One of those could have been the leak Sean Armstrong discovered at the edge of the property he shares with his wife, three children, mother and a tenant in the small city of Arcata in Northern California. During the recession, he said, they planted blueberry bushes on a bare patch in the front yard, adding to a variety of fruit they grow. But the plants died. He planted them again. The new ones died.

Armstrong did not know that circles of dead landscaping can be a sign that natural gas is leaking out underground. On July 13, he noticed a man walking through his yard. It turned out to be a gas company contractor who informed him a leak had been identified on the property a year earlier.

The contractor measured a gas concentration high enough to be flammable, Armstrong said. Soon after, another gas employee arrived. He judged the concentration to be lower, and the situation less urgent.

The leak was not only a scare for the family, it was also a blow. They make a conscious effort to limit their emissions.

“It’s killing me that my methane leak is polluting equal to my total CO2 production, and it’s been going on for an unknown length of time,” Armstrong posted on Facebook on July 14.

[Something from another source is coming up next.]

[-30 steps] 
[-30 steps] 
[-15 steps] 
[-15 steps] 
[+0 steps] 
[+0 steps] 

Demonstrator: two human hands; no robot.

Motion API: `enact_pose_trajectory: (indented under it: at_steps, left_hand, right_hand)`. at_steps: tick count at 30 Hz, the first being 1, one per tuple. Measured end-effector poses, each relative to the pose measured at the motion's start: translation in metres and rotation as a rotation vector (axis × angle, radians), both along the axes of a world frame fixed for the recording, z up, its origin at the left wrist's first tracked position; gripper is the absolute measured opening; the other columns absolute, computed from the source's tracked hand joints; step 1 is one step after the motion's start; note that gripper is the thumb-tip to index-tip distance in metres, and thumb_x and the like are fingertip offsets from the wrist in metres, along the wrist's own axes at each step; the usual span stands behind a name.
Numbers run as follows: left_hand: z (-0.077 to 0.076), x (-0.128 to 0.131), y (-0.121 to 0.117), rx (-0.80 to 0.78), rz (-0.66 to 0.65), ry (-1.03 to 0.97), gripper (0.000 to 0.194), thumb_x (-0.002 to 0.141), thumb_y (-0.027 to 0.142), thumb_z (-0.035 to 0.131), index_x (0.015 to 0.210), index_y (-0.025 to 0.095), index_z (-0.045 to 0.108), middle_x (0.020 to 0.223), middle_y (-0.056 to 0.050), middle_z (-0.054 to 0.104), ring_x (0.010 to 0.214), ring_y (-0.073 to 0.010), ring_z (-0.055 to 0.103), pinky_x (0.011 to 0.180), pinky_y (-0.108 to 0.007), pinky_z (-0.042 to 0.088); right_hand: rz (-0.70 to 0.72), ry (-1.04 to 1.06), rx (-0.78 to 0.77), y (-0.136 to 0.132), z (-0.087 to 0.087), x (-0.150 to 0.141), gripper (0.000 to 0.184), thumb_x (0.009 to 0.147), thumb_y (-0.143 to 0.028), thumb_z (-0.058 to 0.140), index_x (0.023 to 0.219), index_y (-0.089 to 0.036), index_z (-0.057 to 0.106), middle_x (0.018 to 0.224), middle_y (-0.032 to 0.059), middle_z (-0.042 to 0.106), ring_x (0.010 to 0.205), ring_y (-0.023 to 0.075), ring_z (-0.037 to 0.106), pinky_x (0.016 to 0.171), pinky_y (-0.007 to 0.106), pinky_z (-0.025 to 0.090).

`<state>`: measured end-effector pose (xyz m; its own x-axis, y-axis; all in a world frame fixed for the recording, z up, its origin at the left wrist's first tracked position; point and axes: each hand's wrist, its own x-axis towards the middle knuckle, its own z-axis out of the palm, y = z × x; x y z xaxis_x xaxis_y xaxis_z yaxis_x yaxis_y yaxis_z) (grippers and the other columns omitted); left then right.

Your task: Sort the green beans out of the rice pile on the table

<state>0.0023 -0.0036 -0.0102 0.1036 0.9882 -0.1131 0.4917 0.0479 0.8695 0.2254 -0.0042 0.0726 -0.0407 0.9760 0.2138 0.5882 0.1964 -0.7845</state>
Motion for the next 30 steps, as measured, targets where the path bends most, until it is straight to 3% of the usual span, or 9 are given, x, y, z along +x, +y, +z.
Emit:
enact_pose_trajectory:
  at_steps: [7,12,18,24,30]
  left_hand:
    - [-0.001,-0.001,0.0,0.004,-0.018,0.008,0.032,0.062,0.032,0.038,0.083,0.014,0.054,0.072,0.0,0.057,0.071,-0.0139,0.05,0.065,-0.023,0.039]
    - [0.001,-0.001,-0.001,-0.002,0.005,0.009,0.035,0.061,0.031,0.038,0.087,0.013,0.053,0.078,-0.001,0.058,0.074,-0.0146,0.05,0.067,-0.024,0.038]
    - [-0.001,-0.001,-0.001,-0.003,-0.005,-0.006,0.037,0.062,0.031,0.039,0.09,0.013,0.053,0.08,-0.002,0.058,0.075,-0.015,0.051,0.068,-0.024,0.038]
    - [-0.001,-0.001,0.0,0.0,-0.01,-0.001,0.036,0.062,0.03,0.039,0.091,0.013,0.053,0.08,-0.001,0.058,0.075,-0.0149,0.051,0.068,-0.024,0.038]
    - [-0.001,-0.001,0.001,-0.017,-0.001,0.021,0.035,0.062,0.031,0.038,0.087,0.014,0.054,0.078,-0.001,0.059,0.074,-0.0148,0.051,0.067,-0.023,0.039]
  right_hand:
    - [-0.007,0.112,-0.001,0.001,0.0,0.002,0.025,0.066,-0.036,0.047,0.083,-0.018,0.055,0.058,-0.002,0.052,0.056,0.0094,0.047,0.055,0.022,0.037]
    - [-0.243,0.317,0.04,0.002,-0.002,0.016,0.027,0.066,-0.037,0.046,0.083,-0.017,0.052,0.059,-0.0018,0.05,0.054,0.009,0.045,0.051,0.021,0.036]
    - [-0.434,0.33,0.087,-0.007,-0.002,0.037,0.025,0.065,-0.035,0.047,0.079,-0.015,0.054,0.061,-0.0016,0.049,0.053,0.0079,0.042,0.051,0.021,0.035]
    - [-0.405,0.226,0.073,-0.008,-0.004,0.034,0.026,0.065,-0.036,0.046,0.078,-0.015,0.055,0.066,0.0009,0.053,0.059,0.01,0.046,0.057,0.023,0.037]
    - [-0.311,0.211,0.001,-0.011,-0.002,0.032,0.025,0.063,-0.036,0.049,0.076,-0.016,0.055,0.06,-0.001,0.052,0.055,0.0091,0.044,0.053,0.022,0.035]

Their gas company, Pacific Gas & Electric, fixed the leak this month. The utility confirmed the dates in Armstrong’s story.

True picture may be worse

Leaks like the one at Armstrong’s are a special worry for the Environmental Defense Fund, a nonprofit that has made methane a priority of its work.

“They are going to just continue to release methane gas into the atmosphere year after year after year,” said Virginia Palacios, who was a senior research analyst with the group in Austin, Texas, when she spoke with inewsource.

The group believes the true amount of leaked natural gas may be greater than estimates. In one collaboration with Google Earth Outreach and Colorado State University, it outfitted vehicles with especially sensitive methane sensing equipment.

“We are finding far more leaks than utilities generally find in their systems,” Palacios said.

The Google Earth Outreach teams use equipment that measures methane down to parts per billion. Utility companies, including SDG&E, traditionally look for leaks using equipment that can detect when natural gas in the air reaches parts per million.

When someone smells gas and calls the gas company, the response is prompt. Technicians categorize the leak. Grade 1 leaks pose an actual or potential hazard. They are fixed quickly. Grade 2 leaks are not hazardous at the time they are detected but could become dangerous. These are set for repair. Grade 3 leaks are not expected to become hazardous. These are the ones that have been left for years.

Natural gas remains in the atmosphere, like a molecular warming blanket, for approximately 12 years.

RELATED: How Natural Gas Became The Dirty Fuel, At Least In Your Home

Hazlett, the distribution training supervisor with SDG&E, acknowledged that the equipment the utility uses to detect escaping gas is not the most sensitive on the market. PG&E, on the other hand, has 10 SUVs outfitted with next-generation equipment to spot and fix leaks.

The San Diego utility was ahead by a different measure, however. None of the 21,483 California leaks carried over from 2015 to 2016 was theirs.

“We don’t have any backlog of leaks,” Hazlett said. Not even the leaks they find and grade as 3. “We still attack those the same we attack any other leak,” he said.

A spokesman for the California Air Resources Board confirmed this.